■ Exercise directions ■
Starting at the first line of the data below, repeat each line word for word up to and including the line with "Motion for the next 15".

[Saved entries]
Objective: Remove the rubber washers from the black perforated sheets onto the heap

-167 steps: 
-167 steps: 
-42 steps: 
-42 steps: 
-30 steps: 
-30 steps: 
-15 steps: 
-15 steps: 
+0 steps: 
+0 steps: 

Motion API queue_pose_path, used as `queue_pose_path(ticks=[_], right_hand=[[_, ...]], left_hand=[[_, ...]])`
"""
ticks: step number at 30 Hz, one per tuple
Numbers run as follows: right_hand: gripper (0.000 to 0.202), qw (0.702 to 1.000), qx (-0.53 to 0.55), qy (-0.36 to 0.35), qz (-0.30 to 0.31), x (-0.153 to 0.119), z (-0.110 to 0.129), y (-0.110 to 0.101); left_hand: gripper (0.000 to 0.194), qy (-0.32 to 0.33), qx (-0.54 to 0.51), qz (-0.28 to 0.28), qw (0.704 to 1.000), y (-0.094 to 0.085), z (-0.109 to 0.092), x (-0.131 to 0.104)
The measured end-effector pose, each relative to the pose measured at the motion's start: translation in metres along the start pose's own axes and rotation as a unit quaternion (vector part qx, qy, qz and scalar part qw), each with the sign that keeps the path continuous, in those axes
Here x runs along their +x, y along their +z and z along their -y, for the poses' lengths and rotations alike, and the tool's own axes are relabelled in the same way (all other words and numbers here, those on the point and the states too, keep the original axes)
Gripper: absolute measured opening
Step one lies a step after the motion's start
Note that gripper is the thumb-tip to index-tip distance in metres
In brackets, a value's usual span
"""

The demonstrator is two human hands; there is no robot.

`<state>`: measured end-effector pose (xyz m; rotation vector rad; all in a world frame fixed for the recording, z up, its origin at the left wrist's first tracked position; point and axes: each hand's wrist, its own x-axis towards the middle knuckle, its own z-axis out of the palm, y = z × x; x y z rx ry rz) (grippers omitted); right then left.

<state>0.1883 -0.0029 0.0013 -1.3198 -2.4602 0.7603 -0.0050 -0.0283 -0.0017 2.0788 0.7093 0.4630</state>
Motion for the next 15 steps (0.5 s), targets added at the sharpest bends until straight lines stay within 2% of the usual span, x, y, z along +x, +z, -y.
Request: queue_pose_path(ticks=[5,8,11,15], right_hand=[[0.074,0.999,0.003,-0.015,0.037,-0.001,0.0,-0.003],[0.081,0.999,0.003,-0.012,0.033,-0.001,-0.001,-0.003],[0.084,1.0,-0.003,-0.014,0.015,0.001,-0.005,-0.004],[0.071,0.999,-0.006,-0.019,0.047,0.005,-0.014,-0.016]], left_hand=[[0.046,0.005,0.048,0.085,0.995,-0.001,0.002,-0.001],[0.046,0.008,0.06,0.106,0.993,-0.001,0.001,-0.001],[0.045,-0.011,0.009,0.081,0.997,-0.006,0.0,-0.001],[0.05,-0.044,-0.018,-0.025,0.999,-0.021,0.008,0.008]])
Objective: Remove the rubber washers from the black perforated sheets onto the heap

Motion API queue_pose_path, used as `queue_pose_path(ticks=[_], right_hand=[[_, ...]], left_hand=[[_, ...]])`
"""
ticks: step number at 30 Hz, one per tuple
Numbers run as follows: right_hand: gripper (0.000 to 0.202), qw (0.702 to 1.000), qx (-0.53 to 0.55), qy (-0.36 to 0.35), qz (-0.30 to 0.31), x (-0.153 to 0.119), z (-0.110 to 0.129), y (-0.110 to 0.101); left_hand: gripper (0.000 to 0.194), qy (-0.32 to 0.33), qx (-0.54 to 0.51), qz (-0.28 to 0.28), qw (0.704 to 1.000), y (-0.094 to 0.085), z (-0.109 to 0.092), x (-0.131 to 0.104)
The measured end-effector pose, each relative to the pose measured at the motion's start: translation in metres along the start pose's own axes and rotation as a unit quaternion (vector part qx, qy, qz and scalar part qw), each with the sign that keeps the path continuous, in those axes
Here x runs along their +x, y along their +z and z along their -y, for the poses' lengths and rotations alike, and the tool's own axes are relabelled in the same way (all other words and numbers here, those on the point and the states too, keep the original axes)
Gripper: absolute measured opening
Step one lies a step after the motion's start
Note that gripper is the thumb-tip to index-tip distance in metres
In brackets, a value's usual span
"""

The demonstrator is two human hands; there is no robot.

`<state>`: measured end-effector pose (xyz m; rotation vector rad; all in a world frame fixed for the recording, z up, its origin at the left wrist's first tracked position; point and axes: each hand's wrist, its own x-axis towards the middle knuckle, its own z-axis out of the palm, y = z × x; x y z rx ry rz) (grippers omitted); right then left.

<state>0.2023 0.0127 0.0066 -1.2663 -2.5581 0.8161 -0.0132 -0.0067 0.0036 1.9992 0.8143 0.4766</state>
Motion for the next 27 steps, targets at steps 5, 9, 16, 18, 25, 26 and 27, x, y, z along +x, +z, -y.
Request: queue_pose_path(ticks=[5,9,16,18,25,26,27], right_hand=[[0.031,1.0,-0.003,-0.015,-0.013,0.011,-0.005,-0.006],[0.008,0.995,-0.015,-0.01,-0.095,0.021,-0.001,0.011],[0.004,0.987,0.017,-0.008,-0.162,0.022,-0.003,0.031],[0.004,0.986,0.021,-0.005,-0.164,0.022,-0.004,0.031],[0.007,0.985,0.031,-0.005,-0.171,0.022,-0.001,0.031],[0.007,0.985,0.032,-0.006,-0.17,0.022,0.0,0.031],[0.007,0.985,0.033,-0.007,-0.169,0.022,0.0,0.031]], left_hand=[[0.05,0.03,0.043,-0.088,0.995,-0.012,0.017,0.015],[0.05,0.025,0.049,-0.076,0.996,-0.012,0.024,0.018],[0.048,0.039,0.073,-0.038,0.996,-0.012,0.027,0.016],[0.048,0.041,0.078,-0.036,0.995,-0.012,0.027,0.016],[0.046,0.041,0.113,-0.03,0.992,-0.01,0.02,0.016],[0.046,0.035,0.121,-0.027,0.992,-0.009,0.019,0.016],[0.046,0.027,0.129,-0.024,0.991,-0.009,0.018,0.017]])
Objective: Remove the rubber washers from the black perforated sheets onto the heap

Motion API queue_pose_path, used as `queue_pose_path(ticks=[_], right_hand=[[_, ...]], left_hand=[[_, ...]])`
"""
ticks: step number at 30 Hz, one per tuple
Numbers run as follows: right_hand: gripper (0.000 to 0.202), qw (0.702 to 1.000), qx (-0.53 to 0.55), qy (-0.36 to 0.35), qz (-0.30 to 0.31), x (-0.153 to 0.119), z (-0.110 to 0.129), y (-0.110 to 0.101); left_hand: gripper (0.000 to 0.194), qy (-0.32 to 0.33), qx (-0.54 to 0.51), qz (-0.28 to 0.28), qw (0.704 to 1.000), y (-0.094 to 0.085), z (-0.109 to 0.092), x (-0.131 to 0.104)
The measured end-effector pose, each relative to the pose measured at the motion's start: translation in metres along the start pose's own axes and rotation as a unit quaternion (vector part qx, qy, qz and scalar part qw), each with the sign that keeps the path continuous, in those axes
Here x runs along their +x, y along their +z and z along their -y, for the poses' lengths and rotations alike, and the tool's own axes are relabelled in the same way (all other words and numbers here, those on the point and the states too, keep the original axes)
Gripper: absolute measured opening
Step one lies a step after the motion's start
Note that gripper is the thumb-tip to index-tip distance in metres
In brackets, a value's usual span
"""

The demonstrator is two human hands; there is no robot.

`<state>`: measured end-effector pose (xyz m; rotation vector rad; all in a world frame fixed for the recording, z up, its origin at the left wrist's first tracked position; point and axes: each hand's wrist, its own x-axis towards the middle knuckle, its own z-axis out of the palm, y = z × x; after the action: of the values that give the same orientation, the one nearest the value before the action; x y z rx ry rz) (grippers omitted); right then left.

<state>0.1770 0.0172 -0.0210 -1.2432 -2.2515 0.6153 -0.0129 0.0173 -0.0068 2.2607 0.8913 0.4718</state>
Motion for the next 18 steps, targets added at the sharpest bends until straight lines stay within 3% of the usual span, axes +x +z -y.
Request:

■ Solution to the exercise ■
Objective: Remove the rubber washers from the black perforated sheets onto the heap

-167 steps: 
-167 steps: 
-42 steps: 
-42 steps: 
-30 steps: 
-30 steps: 
-15 steps: 
-15 steps: 
+0 steps: 
+0 steps: 

Motion API queue_pose_path, used as `queue_pose_path(ticks=[_], right_hand=[[_, ...]], left_hand=[[_, ...]])`
"""
ticks: step number at 30 Hz, one per tuple
Numbers run as follows: right_hand: gripper (0.000 to 0.202), qw (0.702 to 1.000), qx (-0.53 to 0.55), qy (-0.36 to 0.35), qz (-0.30 to 0.31), x (-0.153 to 0.119), z (-0.110 to 0.129), y (-0.110 to 0.101); left_hand: gripper (0.000 to 0.194), qy (-0.32 to 0.33), qx (-0.54 to 0.51), qz (-0.28 to 0.28), qw (0.704 to 1.000), y (-0.094 to 0.085), z (-0.109 to 0.092), x (-0.131 to 0.104)
The measured end-effector pose, each relative to the pose measured at the motion's start: translation in metres along the start pose's own axes and rotation as a unit quaternion (vector part qx, qy, qz and scalar part qw), each with the sign that keeps the path continuous, in those axes
Here x runs along their +x, y along their +z and z along their -y, for the poses' lengths and rotations alike, and the tool's own axes are relabelled in the same way (all other words and numbers here, those on the point and the states too, keep the original axes)
Gripper: absolute measured opening
Step one lies a step after the motion's start
Note that gripper is the thumb-tip to index-tip distance in metres
In brackets, a value's usual span
"""

The demonstrator is two human hands; there is no robot.

`<state>`: measured end-effector pose (xyz m; rotation vector rad; all in a world frame fixed for the recording, z up, its origin at the left wrist's first tracked position; point and axes: each hand's wrist, its own x-axis towards the middle knuckle, its own z-axis out of the palm, y = z × x; x y z rx ry rz) (grippers omitted); right then left.

<state>0.1883 -0.0029 0.0013 -1.3198 -2.4602 0.7603 -0.0050 -0.0283 -0.0017 2.0788 0.7093 0.4630</state>
Motion for the next 15 steps (0.5 s), targets added at the sharpest bends until straight lines stay within 2% of the usual span, x, y, z along +x, +z, -y.

No additional output is needed.